Exercise aim:
Exactly repeat the full listing that follows.

..........

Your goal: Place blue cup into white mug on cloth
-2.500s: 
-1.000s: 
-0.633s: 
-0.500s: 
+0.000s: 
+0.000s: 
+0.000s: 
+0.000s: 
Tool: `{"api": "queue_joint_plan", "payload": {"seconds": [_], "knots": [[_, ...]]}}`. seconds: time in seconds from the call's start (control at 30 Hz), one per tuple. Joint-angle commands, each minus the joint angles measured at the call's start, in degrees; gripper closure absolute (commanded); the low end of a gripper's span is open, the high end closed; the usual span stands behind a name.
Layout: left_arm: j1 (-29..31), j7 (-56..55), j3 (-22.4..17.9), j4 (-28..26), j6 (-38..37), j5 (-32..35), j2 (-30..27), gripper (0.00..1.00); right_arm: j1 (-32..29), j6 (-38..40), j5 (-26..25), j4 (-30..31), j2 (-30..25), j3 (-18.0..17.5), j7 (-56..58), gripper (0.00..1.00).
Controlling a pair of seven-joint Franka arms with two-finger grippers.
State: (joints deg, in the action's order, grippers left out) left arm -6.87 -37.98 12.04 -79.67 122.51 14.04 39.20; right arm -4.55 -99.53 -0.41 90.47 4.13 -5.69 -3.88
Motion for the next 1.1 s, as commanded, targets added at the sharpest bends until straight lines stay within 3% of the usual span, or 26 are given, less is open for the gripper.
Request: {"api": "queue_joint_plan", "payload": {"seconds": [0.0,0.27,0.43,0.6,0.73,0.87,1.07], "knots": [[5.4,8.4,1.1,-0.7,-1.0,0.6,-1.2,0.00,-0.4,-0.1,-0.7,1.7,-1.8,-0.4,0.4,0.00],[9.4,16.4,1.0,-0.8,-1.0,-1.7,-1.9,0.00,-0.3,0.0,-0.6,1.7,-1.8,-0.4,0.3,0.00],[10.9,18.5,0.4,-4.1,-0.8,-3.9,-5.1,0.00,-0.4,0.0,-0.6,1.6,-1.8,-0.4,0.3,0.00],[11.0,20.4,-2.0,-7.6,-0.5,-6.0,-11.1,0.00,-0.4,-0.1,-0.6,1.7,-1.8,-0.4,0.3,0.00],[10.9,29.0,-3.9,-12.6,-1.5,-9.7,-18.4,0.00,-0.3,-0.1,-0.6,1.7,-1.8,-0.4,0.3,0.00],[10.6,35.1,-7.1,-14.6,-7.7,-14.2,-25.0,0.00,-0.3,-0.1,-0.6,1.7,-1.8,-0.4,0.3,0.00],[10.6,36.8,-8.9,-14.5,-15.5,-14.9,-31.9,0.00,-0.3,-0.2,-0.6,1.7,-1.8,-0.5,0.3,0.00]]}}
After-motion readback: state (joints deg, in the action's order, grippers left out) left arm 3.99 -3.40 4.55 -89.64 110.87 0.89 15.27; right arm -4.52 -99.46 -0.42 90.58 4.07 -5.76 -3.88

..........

Reply:
Your goal: Place blue cup into white mug on cloth
-2.500s: 
-1.000s: 
-0.633s: 
-0.500s: 
+0.000s: 
+0.000s: 
+0.000s: 
+0.000s: 
Tool: `{"api": "queue_joint_plan", "payload": {"seconds": [_], "knots": [[_, ...]]}}`. seconds: time in seconds from the call's start (control at 30 Hz), one per tuple. Joint-angle commands, each minus the joint angles measured at the call's start, in degrees; gripper closure absolute (commanded); the low end of a gripper's span is open, the high end closed; the usual span stands behind a name.
Layout: left_arm: j1 (-29..31), j7 (-56..55), j3 (-22.4..17.9), j4 (-28..26), j6 (-38..37), j5 (-32..35), j2 (-30..27), gripper (0.00..1.00); right_arm: j1 (-32..29), j6 (-38..40), j5 (-26..25), j4 (-30..31), j2 (-30..25), j3 (-18.0..17.5), j7 (-56..58), gripper (0.00..1.00).
Controlling a pair of seven-joint Franka arms with two-finger grippers.
State: (joints deg, in the action's order, grippers left out) left arm -6.87 -37.98 12.04 -79.67 122.51 14.04 39.20; right arm -4.55 -99.53 -0.41 90.47 4.13 -5.69 -3.88
Motion for the next 1.1 s, as commanded, targets added at the sharpest bends until straight lines stay within 3% of the usual span, or 26 are given, less is open for the gripper.
Request: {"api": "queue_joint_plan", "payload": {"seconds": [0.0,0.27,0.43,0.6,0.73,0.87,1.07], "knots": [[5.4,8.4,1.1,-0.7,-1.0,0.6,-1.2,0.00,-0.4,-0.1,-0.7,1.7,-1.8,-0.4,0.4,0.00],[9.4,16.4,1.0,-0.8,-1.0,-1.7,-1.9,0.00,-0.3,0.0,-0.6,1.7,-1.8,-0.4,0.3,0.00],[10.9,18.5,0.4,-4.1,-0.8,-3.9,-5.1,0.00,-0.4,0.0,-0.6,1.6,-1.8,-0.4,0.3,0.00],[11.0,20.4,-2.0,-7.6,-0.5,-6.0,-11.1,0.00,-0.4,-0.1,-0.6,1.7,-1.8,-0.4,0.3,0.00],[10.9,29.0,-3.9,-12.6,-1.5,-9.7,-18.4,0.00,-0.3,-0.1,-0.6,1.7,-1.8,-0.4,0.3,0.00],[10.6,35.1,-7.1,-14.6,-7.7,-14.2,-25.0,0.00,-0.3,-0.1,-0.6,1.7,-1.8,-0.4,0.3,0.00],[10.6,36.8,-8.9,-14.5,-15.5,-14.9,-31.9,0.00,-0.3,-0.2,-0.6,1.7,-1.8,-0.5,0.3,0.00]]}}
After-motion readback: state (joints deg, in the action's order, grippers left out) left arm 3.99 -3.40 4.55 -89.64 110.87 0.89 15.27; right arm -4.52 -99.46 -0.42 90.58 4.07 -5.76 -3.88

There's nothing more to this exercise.